• What you are asked to do: Go through the entries and copy each one exactly. Leave none out.

• Source records:
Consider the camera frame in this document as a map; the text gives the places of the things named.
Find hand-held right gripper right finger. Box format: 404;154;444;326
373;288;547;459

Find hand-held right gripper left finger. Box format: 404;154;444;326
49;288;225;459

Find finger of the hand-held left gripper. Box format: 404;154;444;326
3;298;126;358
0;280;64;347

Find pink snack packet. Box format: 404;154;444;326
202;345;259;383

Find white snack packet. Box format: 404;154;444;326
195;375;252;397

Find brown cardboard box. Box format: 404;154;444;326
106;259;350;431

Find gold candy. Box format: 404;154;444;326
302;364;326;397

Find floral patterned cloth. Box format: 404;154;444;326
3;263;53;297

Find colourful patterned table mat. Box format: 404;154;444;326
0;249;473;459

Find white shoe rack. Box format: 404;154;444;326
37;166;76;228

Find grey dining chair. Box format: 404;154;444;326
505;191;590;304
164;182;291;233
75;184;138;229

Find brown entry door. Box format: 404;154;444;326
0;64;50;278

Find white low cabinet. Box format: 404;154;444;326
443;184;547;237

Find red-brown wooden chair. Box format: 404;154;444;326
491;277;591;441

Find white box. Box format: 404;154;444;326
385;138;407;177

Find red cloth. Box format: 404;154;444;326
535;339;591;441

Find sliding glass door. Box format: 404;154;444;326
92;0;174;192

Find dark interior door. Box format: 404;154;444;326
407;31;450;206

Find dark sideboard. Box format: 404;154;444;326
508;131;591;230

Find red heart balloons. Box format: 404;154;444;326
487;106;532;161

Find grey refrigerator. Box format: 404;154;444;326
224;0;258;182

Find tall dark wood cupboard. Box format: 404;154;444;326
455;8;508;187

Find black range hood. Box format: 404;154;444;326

• Task solution:
Consider the camera frame in this document as a map; the text gives the places of the things named.
Find hand-held right gripper right finger. Box format: 404;154;444;326
373;288;547;459

Find hand-held right gripper left finger. Box format: 404;154;444;326
49;288;225;459

Find finger of the hand-held left gripper. Box format: 404;154;444;326
3;298;126;358
0;280;64;347

Find pink snack packet. Box format: 404;154;444;326
202;345;259;383

Find white snack packet. Box format: 404;154;444;326
195;375;252;397

Find brown cardboard box. Box format: 404;154;444;326
106;259;350;431

Find gold candy. Box format: 404;154;444;326
302;364;326;397

Find floral patterned cloth. Box format: 404;154;444;326
3;263;53;297

Find colourful patterned table mat. Box format: 404;154;444;326
0;249;473;459

Find white shoe rack. Box format: 404;154;444;326
37;166;76;228

Find grey dining chair. Box format: 404;154;444;326
505;191;590;304
164;182;291;233
75;184;138;229

Find brown entry door. Box format: 404;154;444;326
0;64;50;278

Find white low cabinet. Box format: 404;154;444;326
443;184;547;237

Find red-brown wooden chair. Box format: 404;154;444;326
491;277;591;441

Find white box. Box format: 404;154;444;326
385;138;407;177

Find red cloth. Box format: 404;154;444;326
535;339;591;441

Find sliding glass door. Box format: 404;154;444;326
92;0;174;192

Find dark interior door. Box format: 404;154;444;326
407;31;450;206

Find dark sideboard. Box format: 404;154;444;326
508;131;591;230

Find red heart balloons. Box format: 404;154;444;326
487;106;532;161

Find grey refrigerator. Box format: 404;154;444;326
224;0;258;182

Find tall dark wood cupboard. Box format: 404;154;444;326
455;8;508;187

Find black range hood. Box format: 404;154;444;326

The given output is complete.